Aging gracefully is more myth than fact. Gracefully means elegance of beauty of form, manner, movement or speech. Aging brings with it memory loss, arthritis, loss of hearing or sight, loss of mobility and many medications.
As we age, we surrender our youth, but not with grace and not easily. The loss of youth means the loss of independence. Who wants to give that up? Our best bet is to age with dignity. Dignity is all about pride and self respect.
As teenagers the term "rebellious" is often used. Guess what? The same term can be used once again as we age. Rebellious means to be defiant, opposing, and resistant to management.
Our hearts are in the right place when we try to help our aging parents. We are concerned with their health and safety. As a result, we being to manage their lives to protect them from harm. As memory and comprehension begin to fail, aging parents can't understand that they no longer can care for themselves. They are beginning to lose their independence and total freedom of choice. They rebel!!
As a result of my cancer and treatments, I have lost some mobility. The shopping cart is used more for support than for groceries. I am having a difficult time accepting that I need a cane and that long walks are just memories. My independence is slowly vanishing away from me and I cannot stop it. I am in my mid 50s and I am still able to adjust to this loss.
My parents are in their 70s and 80s and they seem more accepting of walker use as they see one of their daughters, who is much younger than they are, need walking assistance, which seems to help.
Driving is a big issue. It is one of the most important forms of independence an aging person can have. As eyesight and pain medications cause impairments on their driving judgments and driving abilities, the safety issue reaches beyond just our parents. It crosses over the other people on the road with them. It would be tragic of my parents died in a car accident but even more devastating if they took other people with them.
What to do? Talking to your parent about quitting driving causes arguments, heart ache and resentment. They are not going to give up their independence. They are going to rebel. They want to still have their pride and self respect.
Giving them choices about driving can be done with retaining their dignity. Help them evaluate their current abilities and the abilities they may have lost. If they have had recent accidents gently bring that up and discuss why it happened. Say, "Remember when you backed into that car. You were unable to turn your head fully to see the car." Of "Remember when you backed into that car, your eyesight is not what it used to be." Giving concrete examples of difficulties associated with their driving gives them something to rationalize about quitting
Help them adjust slowly. Tell them that it is a good idea that they should only drive during the day, or for only very short distances. Tell them that highway or freeway driving is no longer possible because they can't see the traffic soon enough or they can't turn to see the cars next to them. Be realistic about their impairment and give examples.
Encourage them and help them find alternative means for getting around. Many counties have driving services to get older people to doctor appointments. Encourage them to get their prescriptions delivered either by someone or through the mail. Set get together days to take them shopping and plan outings you are willing to take them on.

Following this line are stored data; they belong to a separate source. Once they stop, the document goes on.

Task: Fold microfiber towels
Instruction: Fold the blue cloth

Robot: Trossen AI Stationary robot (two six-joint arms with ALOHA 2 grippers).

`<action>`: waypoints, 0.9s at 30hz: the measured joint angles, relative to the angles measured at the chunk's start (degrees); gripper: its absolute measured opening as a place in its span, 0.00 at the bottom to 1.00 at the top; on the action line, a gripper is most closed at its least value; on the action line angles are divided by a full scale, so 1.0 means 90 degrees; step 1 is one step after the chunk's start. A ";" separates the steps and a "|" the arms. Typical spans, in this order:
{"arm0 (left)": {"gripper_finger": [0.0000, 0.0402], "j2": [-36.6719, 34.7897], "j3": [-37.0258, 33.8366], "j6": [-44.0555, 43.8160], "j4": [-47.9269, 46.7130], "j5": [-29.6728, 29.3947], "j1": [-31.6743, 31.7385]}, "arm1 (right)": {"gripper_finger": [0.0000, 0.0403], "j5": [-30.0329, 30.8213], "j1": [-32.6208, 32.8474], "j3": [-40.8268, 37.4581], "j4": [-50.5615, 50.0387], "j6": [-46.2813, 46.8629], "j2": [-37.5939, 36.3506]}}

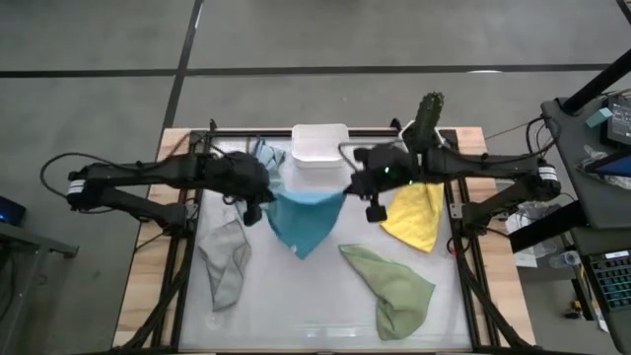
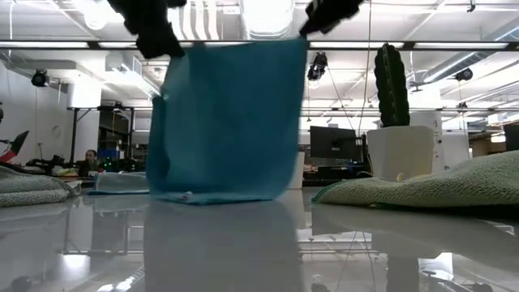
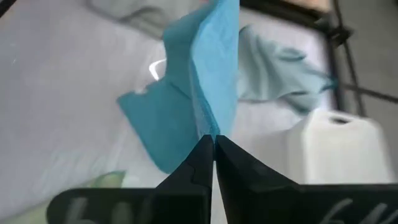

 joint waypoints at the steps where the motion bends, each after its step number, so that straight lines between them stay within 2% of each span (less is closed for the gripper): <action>1: 0.03 0.0106 -0.0070 -0.0011 -0.0009 0.0139 -0.0029 | 0.02 0.0002 0.0066 -0.0171 0.0081 0.0073 0.0000; 8: 0.02 0.0947 -0.0353 -0.0535 0.0079 0.0322 -0.0207 | 0.02 0.0002 0.0387 -0.1133 0.0513 0.0595 0.0000; 12: 0.08 0.1343 -0.0554 -0.0698 0.0158 0.0816 -0.0300 | 0.02 0.0005 0.0543 -0.1745 0.0984 0.0862 0.0000; 18: 0.19 0.1814 -0.0715 -0.0797 0.0312 0.0781 -0.0543 | 0.02 0.0004 0.0734 -0.2456 0.1532 0.1297 0.0000; 23: 0.16 0.2102 -0.0743 -0.0687 0.0446 0.0765 -0.0858 | 0.02 0.0028 0.0910 -0.2701 0.1748 0.1575 0.0000; 27: 0.16 0.2287 -0.0766 -0.0716 0.1046 0.0734 -0.1226 | 0.02 0.0033 0.1006 -0.2797 0.1822 0.1683 0.0000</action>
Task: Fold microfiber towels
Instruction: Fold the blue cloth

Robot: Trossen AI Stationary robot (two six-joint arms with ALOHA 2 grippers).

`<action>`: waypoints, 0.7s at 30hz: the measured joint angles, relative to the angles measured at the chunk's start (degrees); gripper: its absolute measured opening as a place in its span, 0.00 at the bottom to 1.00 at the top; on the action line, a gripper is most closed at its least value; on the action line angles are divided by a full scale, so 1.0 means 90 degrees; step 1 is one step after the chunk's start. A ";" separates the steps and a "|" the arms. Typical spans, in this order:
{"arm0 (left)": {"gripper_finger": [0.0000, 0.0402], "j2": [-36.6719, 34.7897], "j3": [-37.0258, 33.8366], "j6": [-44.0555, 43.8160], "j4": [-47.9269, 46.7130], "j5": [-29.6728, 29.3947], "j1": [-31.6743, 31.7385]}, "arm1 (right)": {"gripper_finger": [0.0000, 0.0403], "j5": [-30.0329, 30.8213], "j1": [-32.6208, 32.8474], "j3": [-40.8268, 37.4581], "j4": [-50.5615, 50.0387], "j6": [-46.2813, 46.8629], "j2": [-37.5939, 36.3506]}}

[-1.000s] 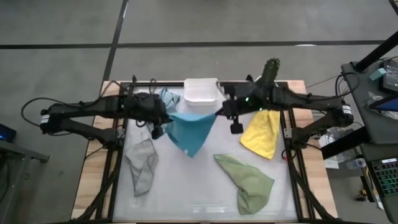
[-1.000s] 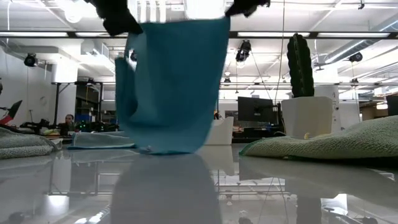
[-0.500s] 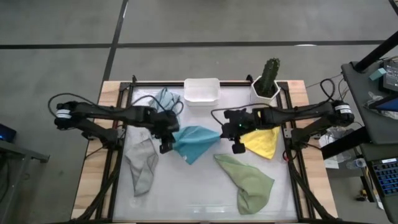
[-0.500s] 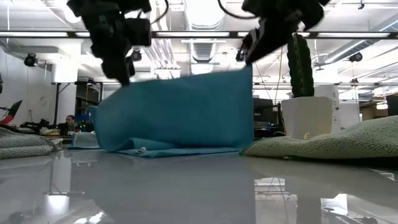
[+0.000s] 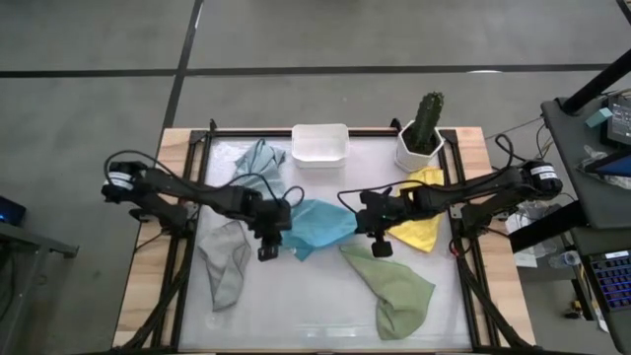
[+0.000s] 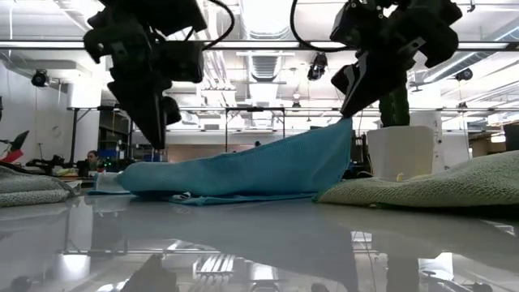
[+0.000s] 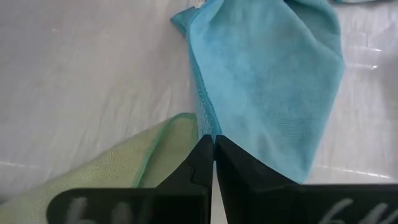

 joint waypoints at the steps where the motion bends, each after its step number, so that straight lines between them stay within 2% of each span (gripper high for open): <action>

If all efforts fail, then you have to get drastic. Make an anonymous report to your state’s Department of Motor Vehicles. They may or may not intervene. Another option to is talk to the person’s physician about your concerns. Older people have a lot of respect for their doctors and the doctor telling them it is time to stop driving may be all it takes.
Retaining pride and self worth is very important as our parents age. Create choices that make them safe and let them decide which ones to choose. Letting them have some control over their limitations is the best way to allow them to age with dignity.